For context, I read this shortly after I finished a couple history books on the very real and very horrific human experiments performed first by Japan, then Russia, then the US, before, during, and after WWII so not only was gore already on my mind, I don't think of myself as too squeamish when it comes to reading horror compared to watching it. Under my belt, I've also read a number of nonfiction treatises about unethical human experimentation on radiation, read, watched, and enjoyed all of Game of Thrones, and I survived reading American Psycho. As a point of comparison, I'd say American Psycho is only slightly gorier than Tender due to the callousness with which Patrick tortures and kills his victims while here the mass-genocide is described in detail in a clinical, efficient manner. The phrase, from American Psycho, 'I had two vaginas in my gym locker.' haunts me. Anyways. Suffice it to say that one should be well prepared when one cracks open this bad boy. After American Psycho, it is definitely the goriest read I've encountered. And after all my research into the horrors of unethical experimentation, there's nothing that feels too unrealistic or over-the-top to me, the ethical and political consequences of legal, mass-produced cannibalism looks fairly plausible to my cynical eye (assuming that first hurdle of persuading everybody to go along with mass-cannibalism were actually achieved lmao) though I certainly agree it's too gory for a majority of people.

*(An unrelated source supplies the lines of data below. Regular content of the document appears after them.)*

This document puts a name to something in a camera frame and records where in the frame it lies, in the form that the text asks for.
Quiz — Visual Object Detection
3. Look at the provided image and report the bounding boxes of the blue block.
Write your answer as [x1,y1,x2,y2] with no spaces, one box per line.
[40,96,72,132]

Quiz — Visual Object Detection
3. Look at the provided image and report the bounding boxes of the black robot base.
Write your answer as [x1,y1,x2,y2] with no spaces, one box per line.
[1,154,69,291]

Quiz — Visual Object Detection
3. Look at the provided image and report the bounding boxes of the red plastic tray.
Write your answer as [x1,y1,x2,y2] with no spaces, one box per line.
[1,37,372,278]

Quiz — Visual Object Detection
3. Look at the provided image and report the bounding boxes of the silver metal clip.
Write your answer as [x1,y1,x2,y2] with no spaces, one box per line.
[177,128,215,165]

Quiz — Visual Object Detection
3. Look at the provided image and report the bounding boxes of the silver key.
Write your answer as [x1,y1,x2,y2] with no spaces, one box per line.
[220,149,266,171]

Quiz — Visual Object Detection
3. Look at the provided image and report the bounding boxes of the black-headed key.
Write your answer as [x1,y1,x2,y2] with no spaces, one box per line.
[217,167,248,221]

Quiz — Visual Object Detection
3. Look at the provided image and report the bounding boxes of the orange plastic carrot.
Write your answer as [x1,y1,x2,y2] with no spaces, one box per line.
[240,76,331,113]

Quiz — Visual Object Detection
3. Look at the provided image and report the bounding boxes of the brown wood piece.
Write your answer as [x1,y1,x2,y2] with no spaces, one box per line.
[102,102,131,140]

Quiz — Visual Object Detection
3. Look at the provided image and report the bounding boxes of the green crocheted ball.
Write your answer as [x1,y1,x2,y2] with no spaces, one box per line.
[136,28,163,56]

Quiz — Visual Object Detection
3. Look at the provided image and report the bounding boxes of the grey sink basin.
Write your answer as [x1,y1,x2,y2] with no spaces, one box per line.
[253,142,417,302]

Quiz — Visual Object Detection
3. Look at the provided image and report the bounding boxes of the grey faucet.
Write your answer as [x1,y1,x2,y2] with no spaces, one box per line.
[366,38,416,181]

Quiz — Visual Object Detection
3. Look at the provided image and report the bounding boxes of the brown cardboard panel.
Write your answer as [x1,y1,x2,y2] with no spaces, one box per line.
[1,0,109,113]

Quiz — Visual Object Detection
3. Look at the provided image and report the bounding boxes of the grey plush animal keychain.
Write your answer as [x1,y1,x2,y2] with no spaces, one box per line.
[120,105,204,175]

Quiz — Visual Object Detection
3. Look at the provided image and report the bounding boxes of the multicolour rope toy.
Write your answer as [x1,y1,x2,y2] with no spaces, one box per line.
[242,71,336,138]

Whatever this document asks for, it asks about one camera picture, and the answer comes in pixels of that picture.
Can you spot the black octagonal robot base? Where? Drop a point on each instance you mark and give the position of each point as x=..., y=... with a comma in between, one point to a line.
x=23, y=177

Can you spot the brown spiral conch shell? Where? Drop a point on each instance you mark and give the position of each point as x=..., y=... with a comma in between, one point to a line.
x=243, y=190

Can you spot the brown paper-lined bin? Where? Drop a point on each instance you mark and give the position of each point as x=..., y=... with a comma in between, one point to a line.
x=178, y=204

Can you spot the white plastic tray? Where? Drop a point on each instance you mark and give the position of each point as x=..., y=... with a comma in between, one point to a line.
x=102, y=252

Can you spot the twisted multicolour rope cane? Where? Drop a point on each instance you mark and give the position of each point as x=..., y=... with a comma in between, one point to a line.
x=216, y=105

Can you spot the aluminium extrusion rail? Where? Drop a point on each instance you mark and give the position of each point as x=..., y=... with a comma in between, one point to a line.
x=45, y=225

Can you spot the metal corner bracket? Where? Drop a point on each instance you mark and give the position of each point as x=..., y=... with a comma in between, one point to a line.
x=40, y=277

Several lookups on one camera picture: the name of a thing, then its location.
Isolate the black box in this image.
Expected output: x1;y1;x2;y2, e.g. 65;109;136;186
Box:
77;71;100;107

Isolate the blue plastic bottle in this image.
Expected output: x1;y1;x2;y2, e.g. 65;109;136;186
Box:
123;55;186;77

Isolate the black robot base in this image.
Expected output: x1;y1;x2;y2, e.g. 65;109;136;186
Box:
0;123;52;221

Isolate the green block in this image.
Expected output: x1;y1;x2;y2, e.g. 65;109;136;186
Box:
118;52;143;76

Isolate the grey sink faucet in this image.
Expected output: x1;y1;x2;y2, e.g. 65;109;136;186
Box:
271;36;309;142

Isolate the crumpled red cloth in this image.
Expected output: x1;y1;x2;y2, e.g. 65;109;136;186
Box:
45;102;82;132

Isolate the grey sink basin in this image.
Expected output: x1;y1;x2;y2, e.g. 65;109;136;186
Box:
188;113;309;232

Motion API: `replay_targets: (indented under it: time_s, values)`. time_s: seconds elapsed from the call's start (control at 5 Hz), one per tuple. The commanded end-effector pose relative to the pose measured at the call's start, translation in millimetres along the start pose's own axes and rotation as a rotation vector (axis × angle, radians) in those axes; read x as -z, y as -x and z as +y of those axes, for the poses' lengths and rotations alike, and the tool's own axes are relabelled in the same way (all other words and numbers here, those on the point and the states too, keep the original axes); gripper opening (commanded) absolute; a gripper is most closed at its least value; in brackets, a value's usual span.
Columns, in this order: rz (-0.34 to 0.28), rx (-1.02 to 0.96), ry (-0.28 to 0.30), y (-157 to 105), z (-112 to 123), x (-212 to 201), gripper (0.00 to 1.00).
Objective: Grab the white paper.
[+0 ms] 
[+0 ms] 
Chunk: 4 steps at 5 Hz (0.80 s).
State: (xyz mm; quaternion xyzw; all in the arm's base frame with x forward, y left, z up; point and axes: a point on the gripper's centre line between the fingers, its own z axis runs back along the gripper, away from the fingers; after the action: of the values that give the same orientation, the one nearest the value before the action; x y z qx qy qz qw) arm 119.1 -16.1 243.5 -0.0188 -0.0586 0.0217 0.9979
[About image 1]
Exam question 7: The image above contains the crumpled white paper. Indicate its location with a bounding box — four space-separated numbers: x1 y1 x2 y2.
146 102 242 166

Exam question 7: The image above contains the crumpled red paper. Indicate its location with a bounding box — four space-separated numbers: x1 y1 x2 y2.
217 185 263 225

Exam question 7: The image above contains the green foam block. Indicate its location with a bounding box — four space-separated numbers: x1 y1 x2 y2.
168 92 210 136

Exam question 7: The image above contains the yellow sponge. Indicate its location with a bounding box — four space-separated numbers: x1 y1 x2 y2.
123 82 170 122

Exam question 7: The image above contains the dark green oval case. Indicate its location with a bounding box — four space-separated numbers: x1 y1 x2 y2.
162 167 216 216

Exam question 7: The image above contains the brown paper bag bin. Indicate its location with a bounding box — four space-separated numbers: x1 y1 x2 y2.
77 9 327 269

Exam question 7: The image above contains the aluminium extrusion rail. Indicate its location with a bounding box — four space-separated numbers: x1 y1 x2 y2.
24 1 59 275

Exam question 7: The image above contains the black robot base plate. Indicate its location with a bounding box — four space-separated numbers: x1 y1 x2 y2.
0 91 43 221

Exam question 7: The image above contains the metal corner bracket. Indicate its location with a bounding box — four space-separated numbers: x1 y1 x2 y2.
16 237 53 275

Like its characters, the story is short and efficient: within the first few pages, our premise is out of the way and out in the open, leaving room for the complex, ethical quandaries from our narrator. Reading the English translation, I thought the prose was unique and captivating. The author certainly puts a lot of effort into describing the manner in which every character speaks. The ending comes at you like a slap in the face or a gush of cold water. It sneaks up on you but it doesn't feel out of place. Indeed, you should've seen this coming the whole time and you're a little mad at yourself that you didn't, clever author.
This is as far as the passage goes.